Os cientistas sabem, no entanto, que existe uma segunda bactéria prejudicial chamada Streptococcus sobrinus que acelera as cáries dentárias em algumas pessoas, mas sabe-se muito pouco sobre este micróbio. Isso logo mudará porque uma equipe de pesquisadores de Bioengenharia de Illinois, liderada pelo Professor Assistente Paul Jensen, sequenciou com sucesso os genomas completos de três linhagens de S. sobrinus.
De acordo com Jensen, S. sobrinus é difícil de trabalhar no laboratório e não está presente em todas as pessoas, por isso os pesquisadores têm, ao invés disso, concentrado seus esforços ao longo dos anos na compreensão do S. mais estável e prevalecente. mutans, que foi sequenciado em 2002.
“Embora seja raro, S. sobrinus produz ácido mais rapidamente e está associado aos resultados clínicos mais pobres, especialmente entre as crianças”, observou Jensen, um pesquisador do Instituto Carl R. Woese de Biologia Genômica no campus. “Se S. sobrinus estiver presente junto com S. mutans, você corre o risco de cárie dentária desenfreada, o que significa que há algum nível de comunicação ou sinergia entre os dois que ainda não entendemos”

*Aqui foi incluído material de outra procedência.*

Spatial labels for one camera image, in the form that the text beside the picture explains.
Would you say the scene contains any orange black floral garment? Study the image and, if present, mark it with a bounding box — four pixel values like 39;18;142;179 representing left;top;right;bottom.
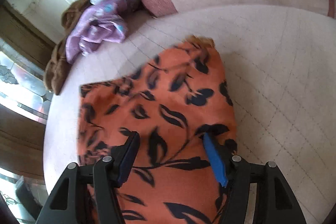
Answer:
77;35;238;224

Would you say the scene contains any purple floral cloth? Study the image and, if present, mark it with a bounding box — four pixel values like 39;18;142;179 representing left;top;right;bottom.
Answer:
66;0;139;64

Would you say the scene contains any leaded stained glass pane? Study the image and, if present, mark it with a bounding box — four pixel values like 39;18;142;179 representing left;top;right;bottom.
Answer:
0;166;49;214
0;38;50;119

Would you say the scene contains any pink quilted bed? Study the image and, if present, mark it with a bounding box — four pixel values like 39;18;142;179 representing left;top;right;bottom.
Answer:
43;5;336;224

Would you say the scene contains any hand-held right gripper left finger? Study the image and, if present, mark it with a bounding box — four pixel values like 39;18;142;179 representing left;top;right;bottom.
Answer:
35;131;141;224

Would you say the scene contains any brown cloth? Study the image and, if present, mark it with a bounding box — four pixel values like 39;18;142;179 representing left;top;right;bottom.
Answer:
43;0;91;95

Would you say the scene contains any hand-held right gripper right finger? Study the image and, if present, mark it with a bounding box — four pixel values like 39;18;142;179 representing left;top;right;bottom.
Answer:
203;132;307;224

Agora que a sequência de S. sobrinus esteja completa, Jensen e seus alunos estão construindo modelos computacionais para entender melhor como as duas bactérias interagem e por que S. sobrinus pode causar cárie dentária tão potente quando combinada com S. mutans.
Já confirmaram, por exemplo, que S. sobrinus não possui vias completas para a detecção do quórum, que é a capacidade que as bactérias têm de sentir e reagir às bactérias próximas e, por fim, proliferar.
De acordo com Jensen, as bactérias de S. mutans enviam apalpadores na forma de um peptídeo para descobrir quantas outras células de S. mutans estão próximas. Quando as células de S. mutans atingem um certo limiar, elas atacam e criam um desequilíbrio na boca de uma pessoa entre bactérias boas e más, o que leva à rápida formação de cavidades.
“S. sobrinus não tem um sistema completo para fazer isso”, disse Jensen. “Estamos realmente curiosos para explorar mais isto e descobrir o que está faltando e porquê”.
Interessantemente, toda a sequência do genoma de S. sobrinus foi completada por uma equipe de graduados e estudantes de Bioengenharia matriculados no Mestrado em Engenharia de um ano (M.Eng.), ao invés de doutorandos que normalmente conduzem este tipo de pesquisa durante vários anos.
“Para o campo de S. sobrinus, este é um trabalho pioneiro porque o campo foi atormentado pela falta de informação”, disse Jensen. “Em 2018, é surpreendente que tivéssemos uma espécie inteira que causa doenças e nenhum genoma completo da mesma. No entanto, uma ambiciosa equipe de alunos de graduação e mestrado completou a sequência em um ano”
Mia Sales, que se formou com seu bacharelado em maio passado, completou as assembléias de duas das espécies de S. sobrinus. Sales também construiu o computador que outros membros da equipe usaram para fazer as assembléias iniciais do genoma.
Fellow undergraduate Will Herbert trabalhou na parte de anotação do projeto, encontrando genes nas cordas de aproximadamente 2 milhões de adenina (A), citosina (C), guanina (G), e timina (T) nucleotídeos que compõem o S. sobrinus.
Outros colaboradores da pesquisa incluem os estudantes de M.Eng. Yuting Du, Amitha Sandur, e Naaman Stanley. “Este trabalho exemplifica a capacidade dos estudantes de sintetizar sua experiência de aprendizagem com uma visão completamente nova, resultando em uma publicação de pesquisa original”, disse o Professor Dipanjan Pan, diretor do programa M.Eng..
A equipe de Illinois carregou as informações de sequenciamento para o banco de dados público do GenBank para que cientistas de todo o mundo tenham acesso às informações genômicas do S. sobrinus. O seu trabalho foi publicado na revista Microbial Resource Announcements sob o título: “Sequências genómicas completas de Streptococcus sobrinus SL1 (ATCC 33478 = DSM 20742), NIDR 6715 (ATCC 27351 & 27352), e NCTC 10919 (ATCC 33402)”
Este trabalho foi financiado por um subsídio do Instituto Nacional de Investigação Dentária e Craniofacial do NIH e pelo Programa de Mestrado em Engenharia Bio-engenharia de Illinois.